De beoordeling van het geschil:
5. Inderdaad bepaalt de tussen partijen gesloten overeenkomst in artikel 10.10 dat, in het geval dat de door partijen aangewezen financiële experts het niet eens kunnen worden over de prijs voor de aandelen, deze experts gezamenlijk een derde expert aanwijzen die vervolgens bindend over de prijs beslist. Echter, uit de gedingstukken en hetgeen partijen ter zitting naar voren hebben gebracht blijkt dat de standpunten van partijen over de uitleg van de betekenis van royalties en franchise fee, de peildatum voor waardering van de aandelen en de omvang van de activiteiten van de onderneming die bij de waardering van de aandelen in aanmerking genomen moet worden, zo zeer uiteen lopen dat dit thans in de weg staat aan een waardering van de prijs door een derde aan te wijzen expert. Ook ABN AMRO Corporate Finance schrijft in haar brief van 1 april 2005 aan Metro International dat deze drie kwesties van essentiële invloed zijn op de waardering van de aandelen en dat zolang deze juridische kwesties niet zijn opgehelderd het voor ABN AMRO geen zin heeft om tezamen met Swan te proberen om tot een vergelijk te komen over de prijs van de aandelen.
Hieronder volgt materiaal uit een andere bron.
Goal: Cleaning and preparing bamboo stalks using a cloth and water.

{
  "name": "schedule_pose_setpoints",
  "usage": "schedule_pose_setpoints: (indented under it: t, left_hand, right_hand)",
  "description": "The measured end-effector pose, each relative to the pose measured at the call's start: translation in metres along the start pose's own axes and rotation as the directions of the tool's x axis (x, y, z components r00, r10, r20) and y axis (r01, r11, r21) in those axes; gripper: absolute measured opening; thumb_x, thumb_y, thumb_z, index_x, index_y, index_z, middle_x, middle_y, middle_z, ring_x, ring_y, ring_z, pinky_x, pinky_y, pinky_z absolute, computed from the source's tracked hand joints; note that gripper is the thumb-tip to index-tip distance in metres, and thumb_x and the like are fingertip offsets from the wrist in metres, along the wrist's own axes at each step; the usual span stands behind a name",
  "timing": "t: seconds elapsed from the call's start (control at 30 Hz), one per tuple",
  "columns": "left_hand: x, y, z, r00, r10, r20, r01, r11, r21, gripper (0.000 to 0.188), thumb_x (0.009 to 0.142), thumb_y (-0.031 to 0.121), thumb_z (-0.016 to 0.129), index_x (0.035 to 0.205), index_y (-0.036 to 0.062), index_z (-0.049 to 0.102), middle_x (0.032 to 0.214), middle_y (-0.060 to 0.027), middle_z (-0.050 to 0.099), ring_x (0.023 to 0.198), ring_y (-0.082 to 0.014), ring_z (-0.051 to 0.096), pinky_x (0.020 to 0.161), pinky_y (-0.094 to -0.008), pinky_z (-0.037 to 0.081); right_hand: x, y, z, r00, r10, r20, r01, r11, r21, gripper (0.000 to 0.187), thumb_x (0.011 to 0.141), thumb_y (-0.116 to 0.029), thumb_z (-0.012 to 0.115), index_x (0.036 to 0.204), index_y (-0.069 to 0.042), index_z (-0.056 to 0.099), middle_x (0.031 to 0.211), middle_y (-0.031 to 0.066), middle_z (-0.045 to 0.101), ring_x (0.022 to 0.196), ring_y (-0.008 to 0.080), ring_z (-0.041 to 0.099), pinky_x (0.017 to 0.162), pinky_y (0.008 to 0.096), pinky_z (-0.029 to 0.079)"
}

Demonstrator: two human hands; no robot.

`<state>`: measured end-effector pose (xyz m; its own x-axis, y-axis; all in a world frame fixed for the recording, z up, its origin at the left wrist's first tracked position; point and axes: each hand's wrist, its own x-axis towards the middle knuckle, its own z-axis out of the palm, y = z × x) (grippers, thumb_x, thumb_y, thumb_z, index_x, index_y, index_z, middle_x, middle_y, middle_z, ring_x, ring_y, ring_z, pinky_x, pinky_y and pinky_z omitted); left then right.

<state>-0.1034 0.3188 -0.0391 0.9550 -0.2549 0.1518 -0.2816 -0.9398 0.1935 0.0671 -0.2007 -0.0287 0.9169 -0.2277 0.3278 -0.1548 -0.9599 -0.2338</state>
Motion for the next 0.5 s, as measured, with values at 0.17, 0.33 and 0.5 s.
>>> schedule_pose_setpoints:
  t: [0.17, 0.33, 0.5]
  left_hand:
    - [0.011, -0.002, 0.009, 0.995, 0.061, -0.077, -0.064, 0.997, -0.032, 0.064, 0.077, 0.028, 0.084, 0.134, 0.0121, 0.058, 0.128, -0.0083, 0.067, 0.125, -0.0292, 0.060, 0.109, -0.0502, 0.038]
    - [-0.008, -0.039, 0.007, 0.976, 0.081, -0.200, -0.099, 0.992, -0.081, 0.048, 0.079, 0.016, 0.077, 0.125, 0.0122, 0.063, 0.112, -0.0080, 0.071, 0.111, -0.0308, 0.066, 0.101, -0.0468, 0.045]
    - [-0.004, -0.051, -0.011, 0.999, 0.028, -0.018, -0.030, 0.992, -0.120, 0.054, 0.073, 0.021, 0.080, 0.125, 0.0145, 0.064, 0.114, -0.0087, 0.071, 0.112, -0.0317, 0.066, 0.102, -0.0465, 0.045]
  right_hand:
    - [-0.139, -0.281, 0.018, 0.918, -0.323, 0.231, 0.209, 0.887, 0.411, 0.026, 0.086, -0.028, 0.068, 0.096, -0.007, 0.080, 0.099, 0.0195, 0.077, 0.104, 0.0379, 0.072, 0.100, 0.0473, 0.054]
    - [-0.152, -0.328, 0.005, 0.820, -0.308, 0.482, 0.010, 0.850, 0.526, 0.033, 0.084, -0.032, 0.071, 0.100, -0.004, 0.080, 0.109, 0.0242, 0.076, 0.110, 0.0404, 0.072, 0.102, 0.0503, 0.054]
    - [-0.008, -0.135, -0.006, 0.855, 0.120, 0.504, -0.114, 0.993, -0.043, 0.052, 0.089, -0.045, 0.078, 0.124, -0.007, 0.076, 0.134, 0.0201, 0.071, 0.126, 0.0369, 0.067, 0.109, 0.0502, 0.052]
Voorshands is dan ook onvoldoende aannemelijk dat het aanwijzen van een derde deskundige thans kan leiden tot de beoogde definitieve waardering van de prijs van de aandelen van eisers.
6. Het voorgaande leidt tot de conclusie dat de gevraagde voorziening dient te worden geweigerd.
7. Eisers zullen, als de in het ongelijk gestelde partij, worden veroordeeld in de kosten van dit geding.
BESLISSING IN KORT GEDING
De voorzieningenrechter:
1. Weigert de gevraagde voorziening.
2. Veroordeelt eisers in de kosten van dit geding, tot heden aan de zijde van Metro International begroot op:
- € 244,= aan vastrecht en
- € 816,= aan salaris procureur.
3. Verklaart deze kostenveroordeling uitvoerbaar bij voorraad.
Gewezen door mr. J.A.J. Peeters, vice-president van de rechtbank te Amsterdam, en uitgesproken ter openbare terechtzitting van donderdag 27 oktober 2005, in tegenwoordigheid van de griffier.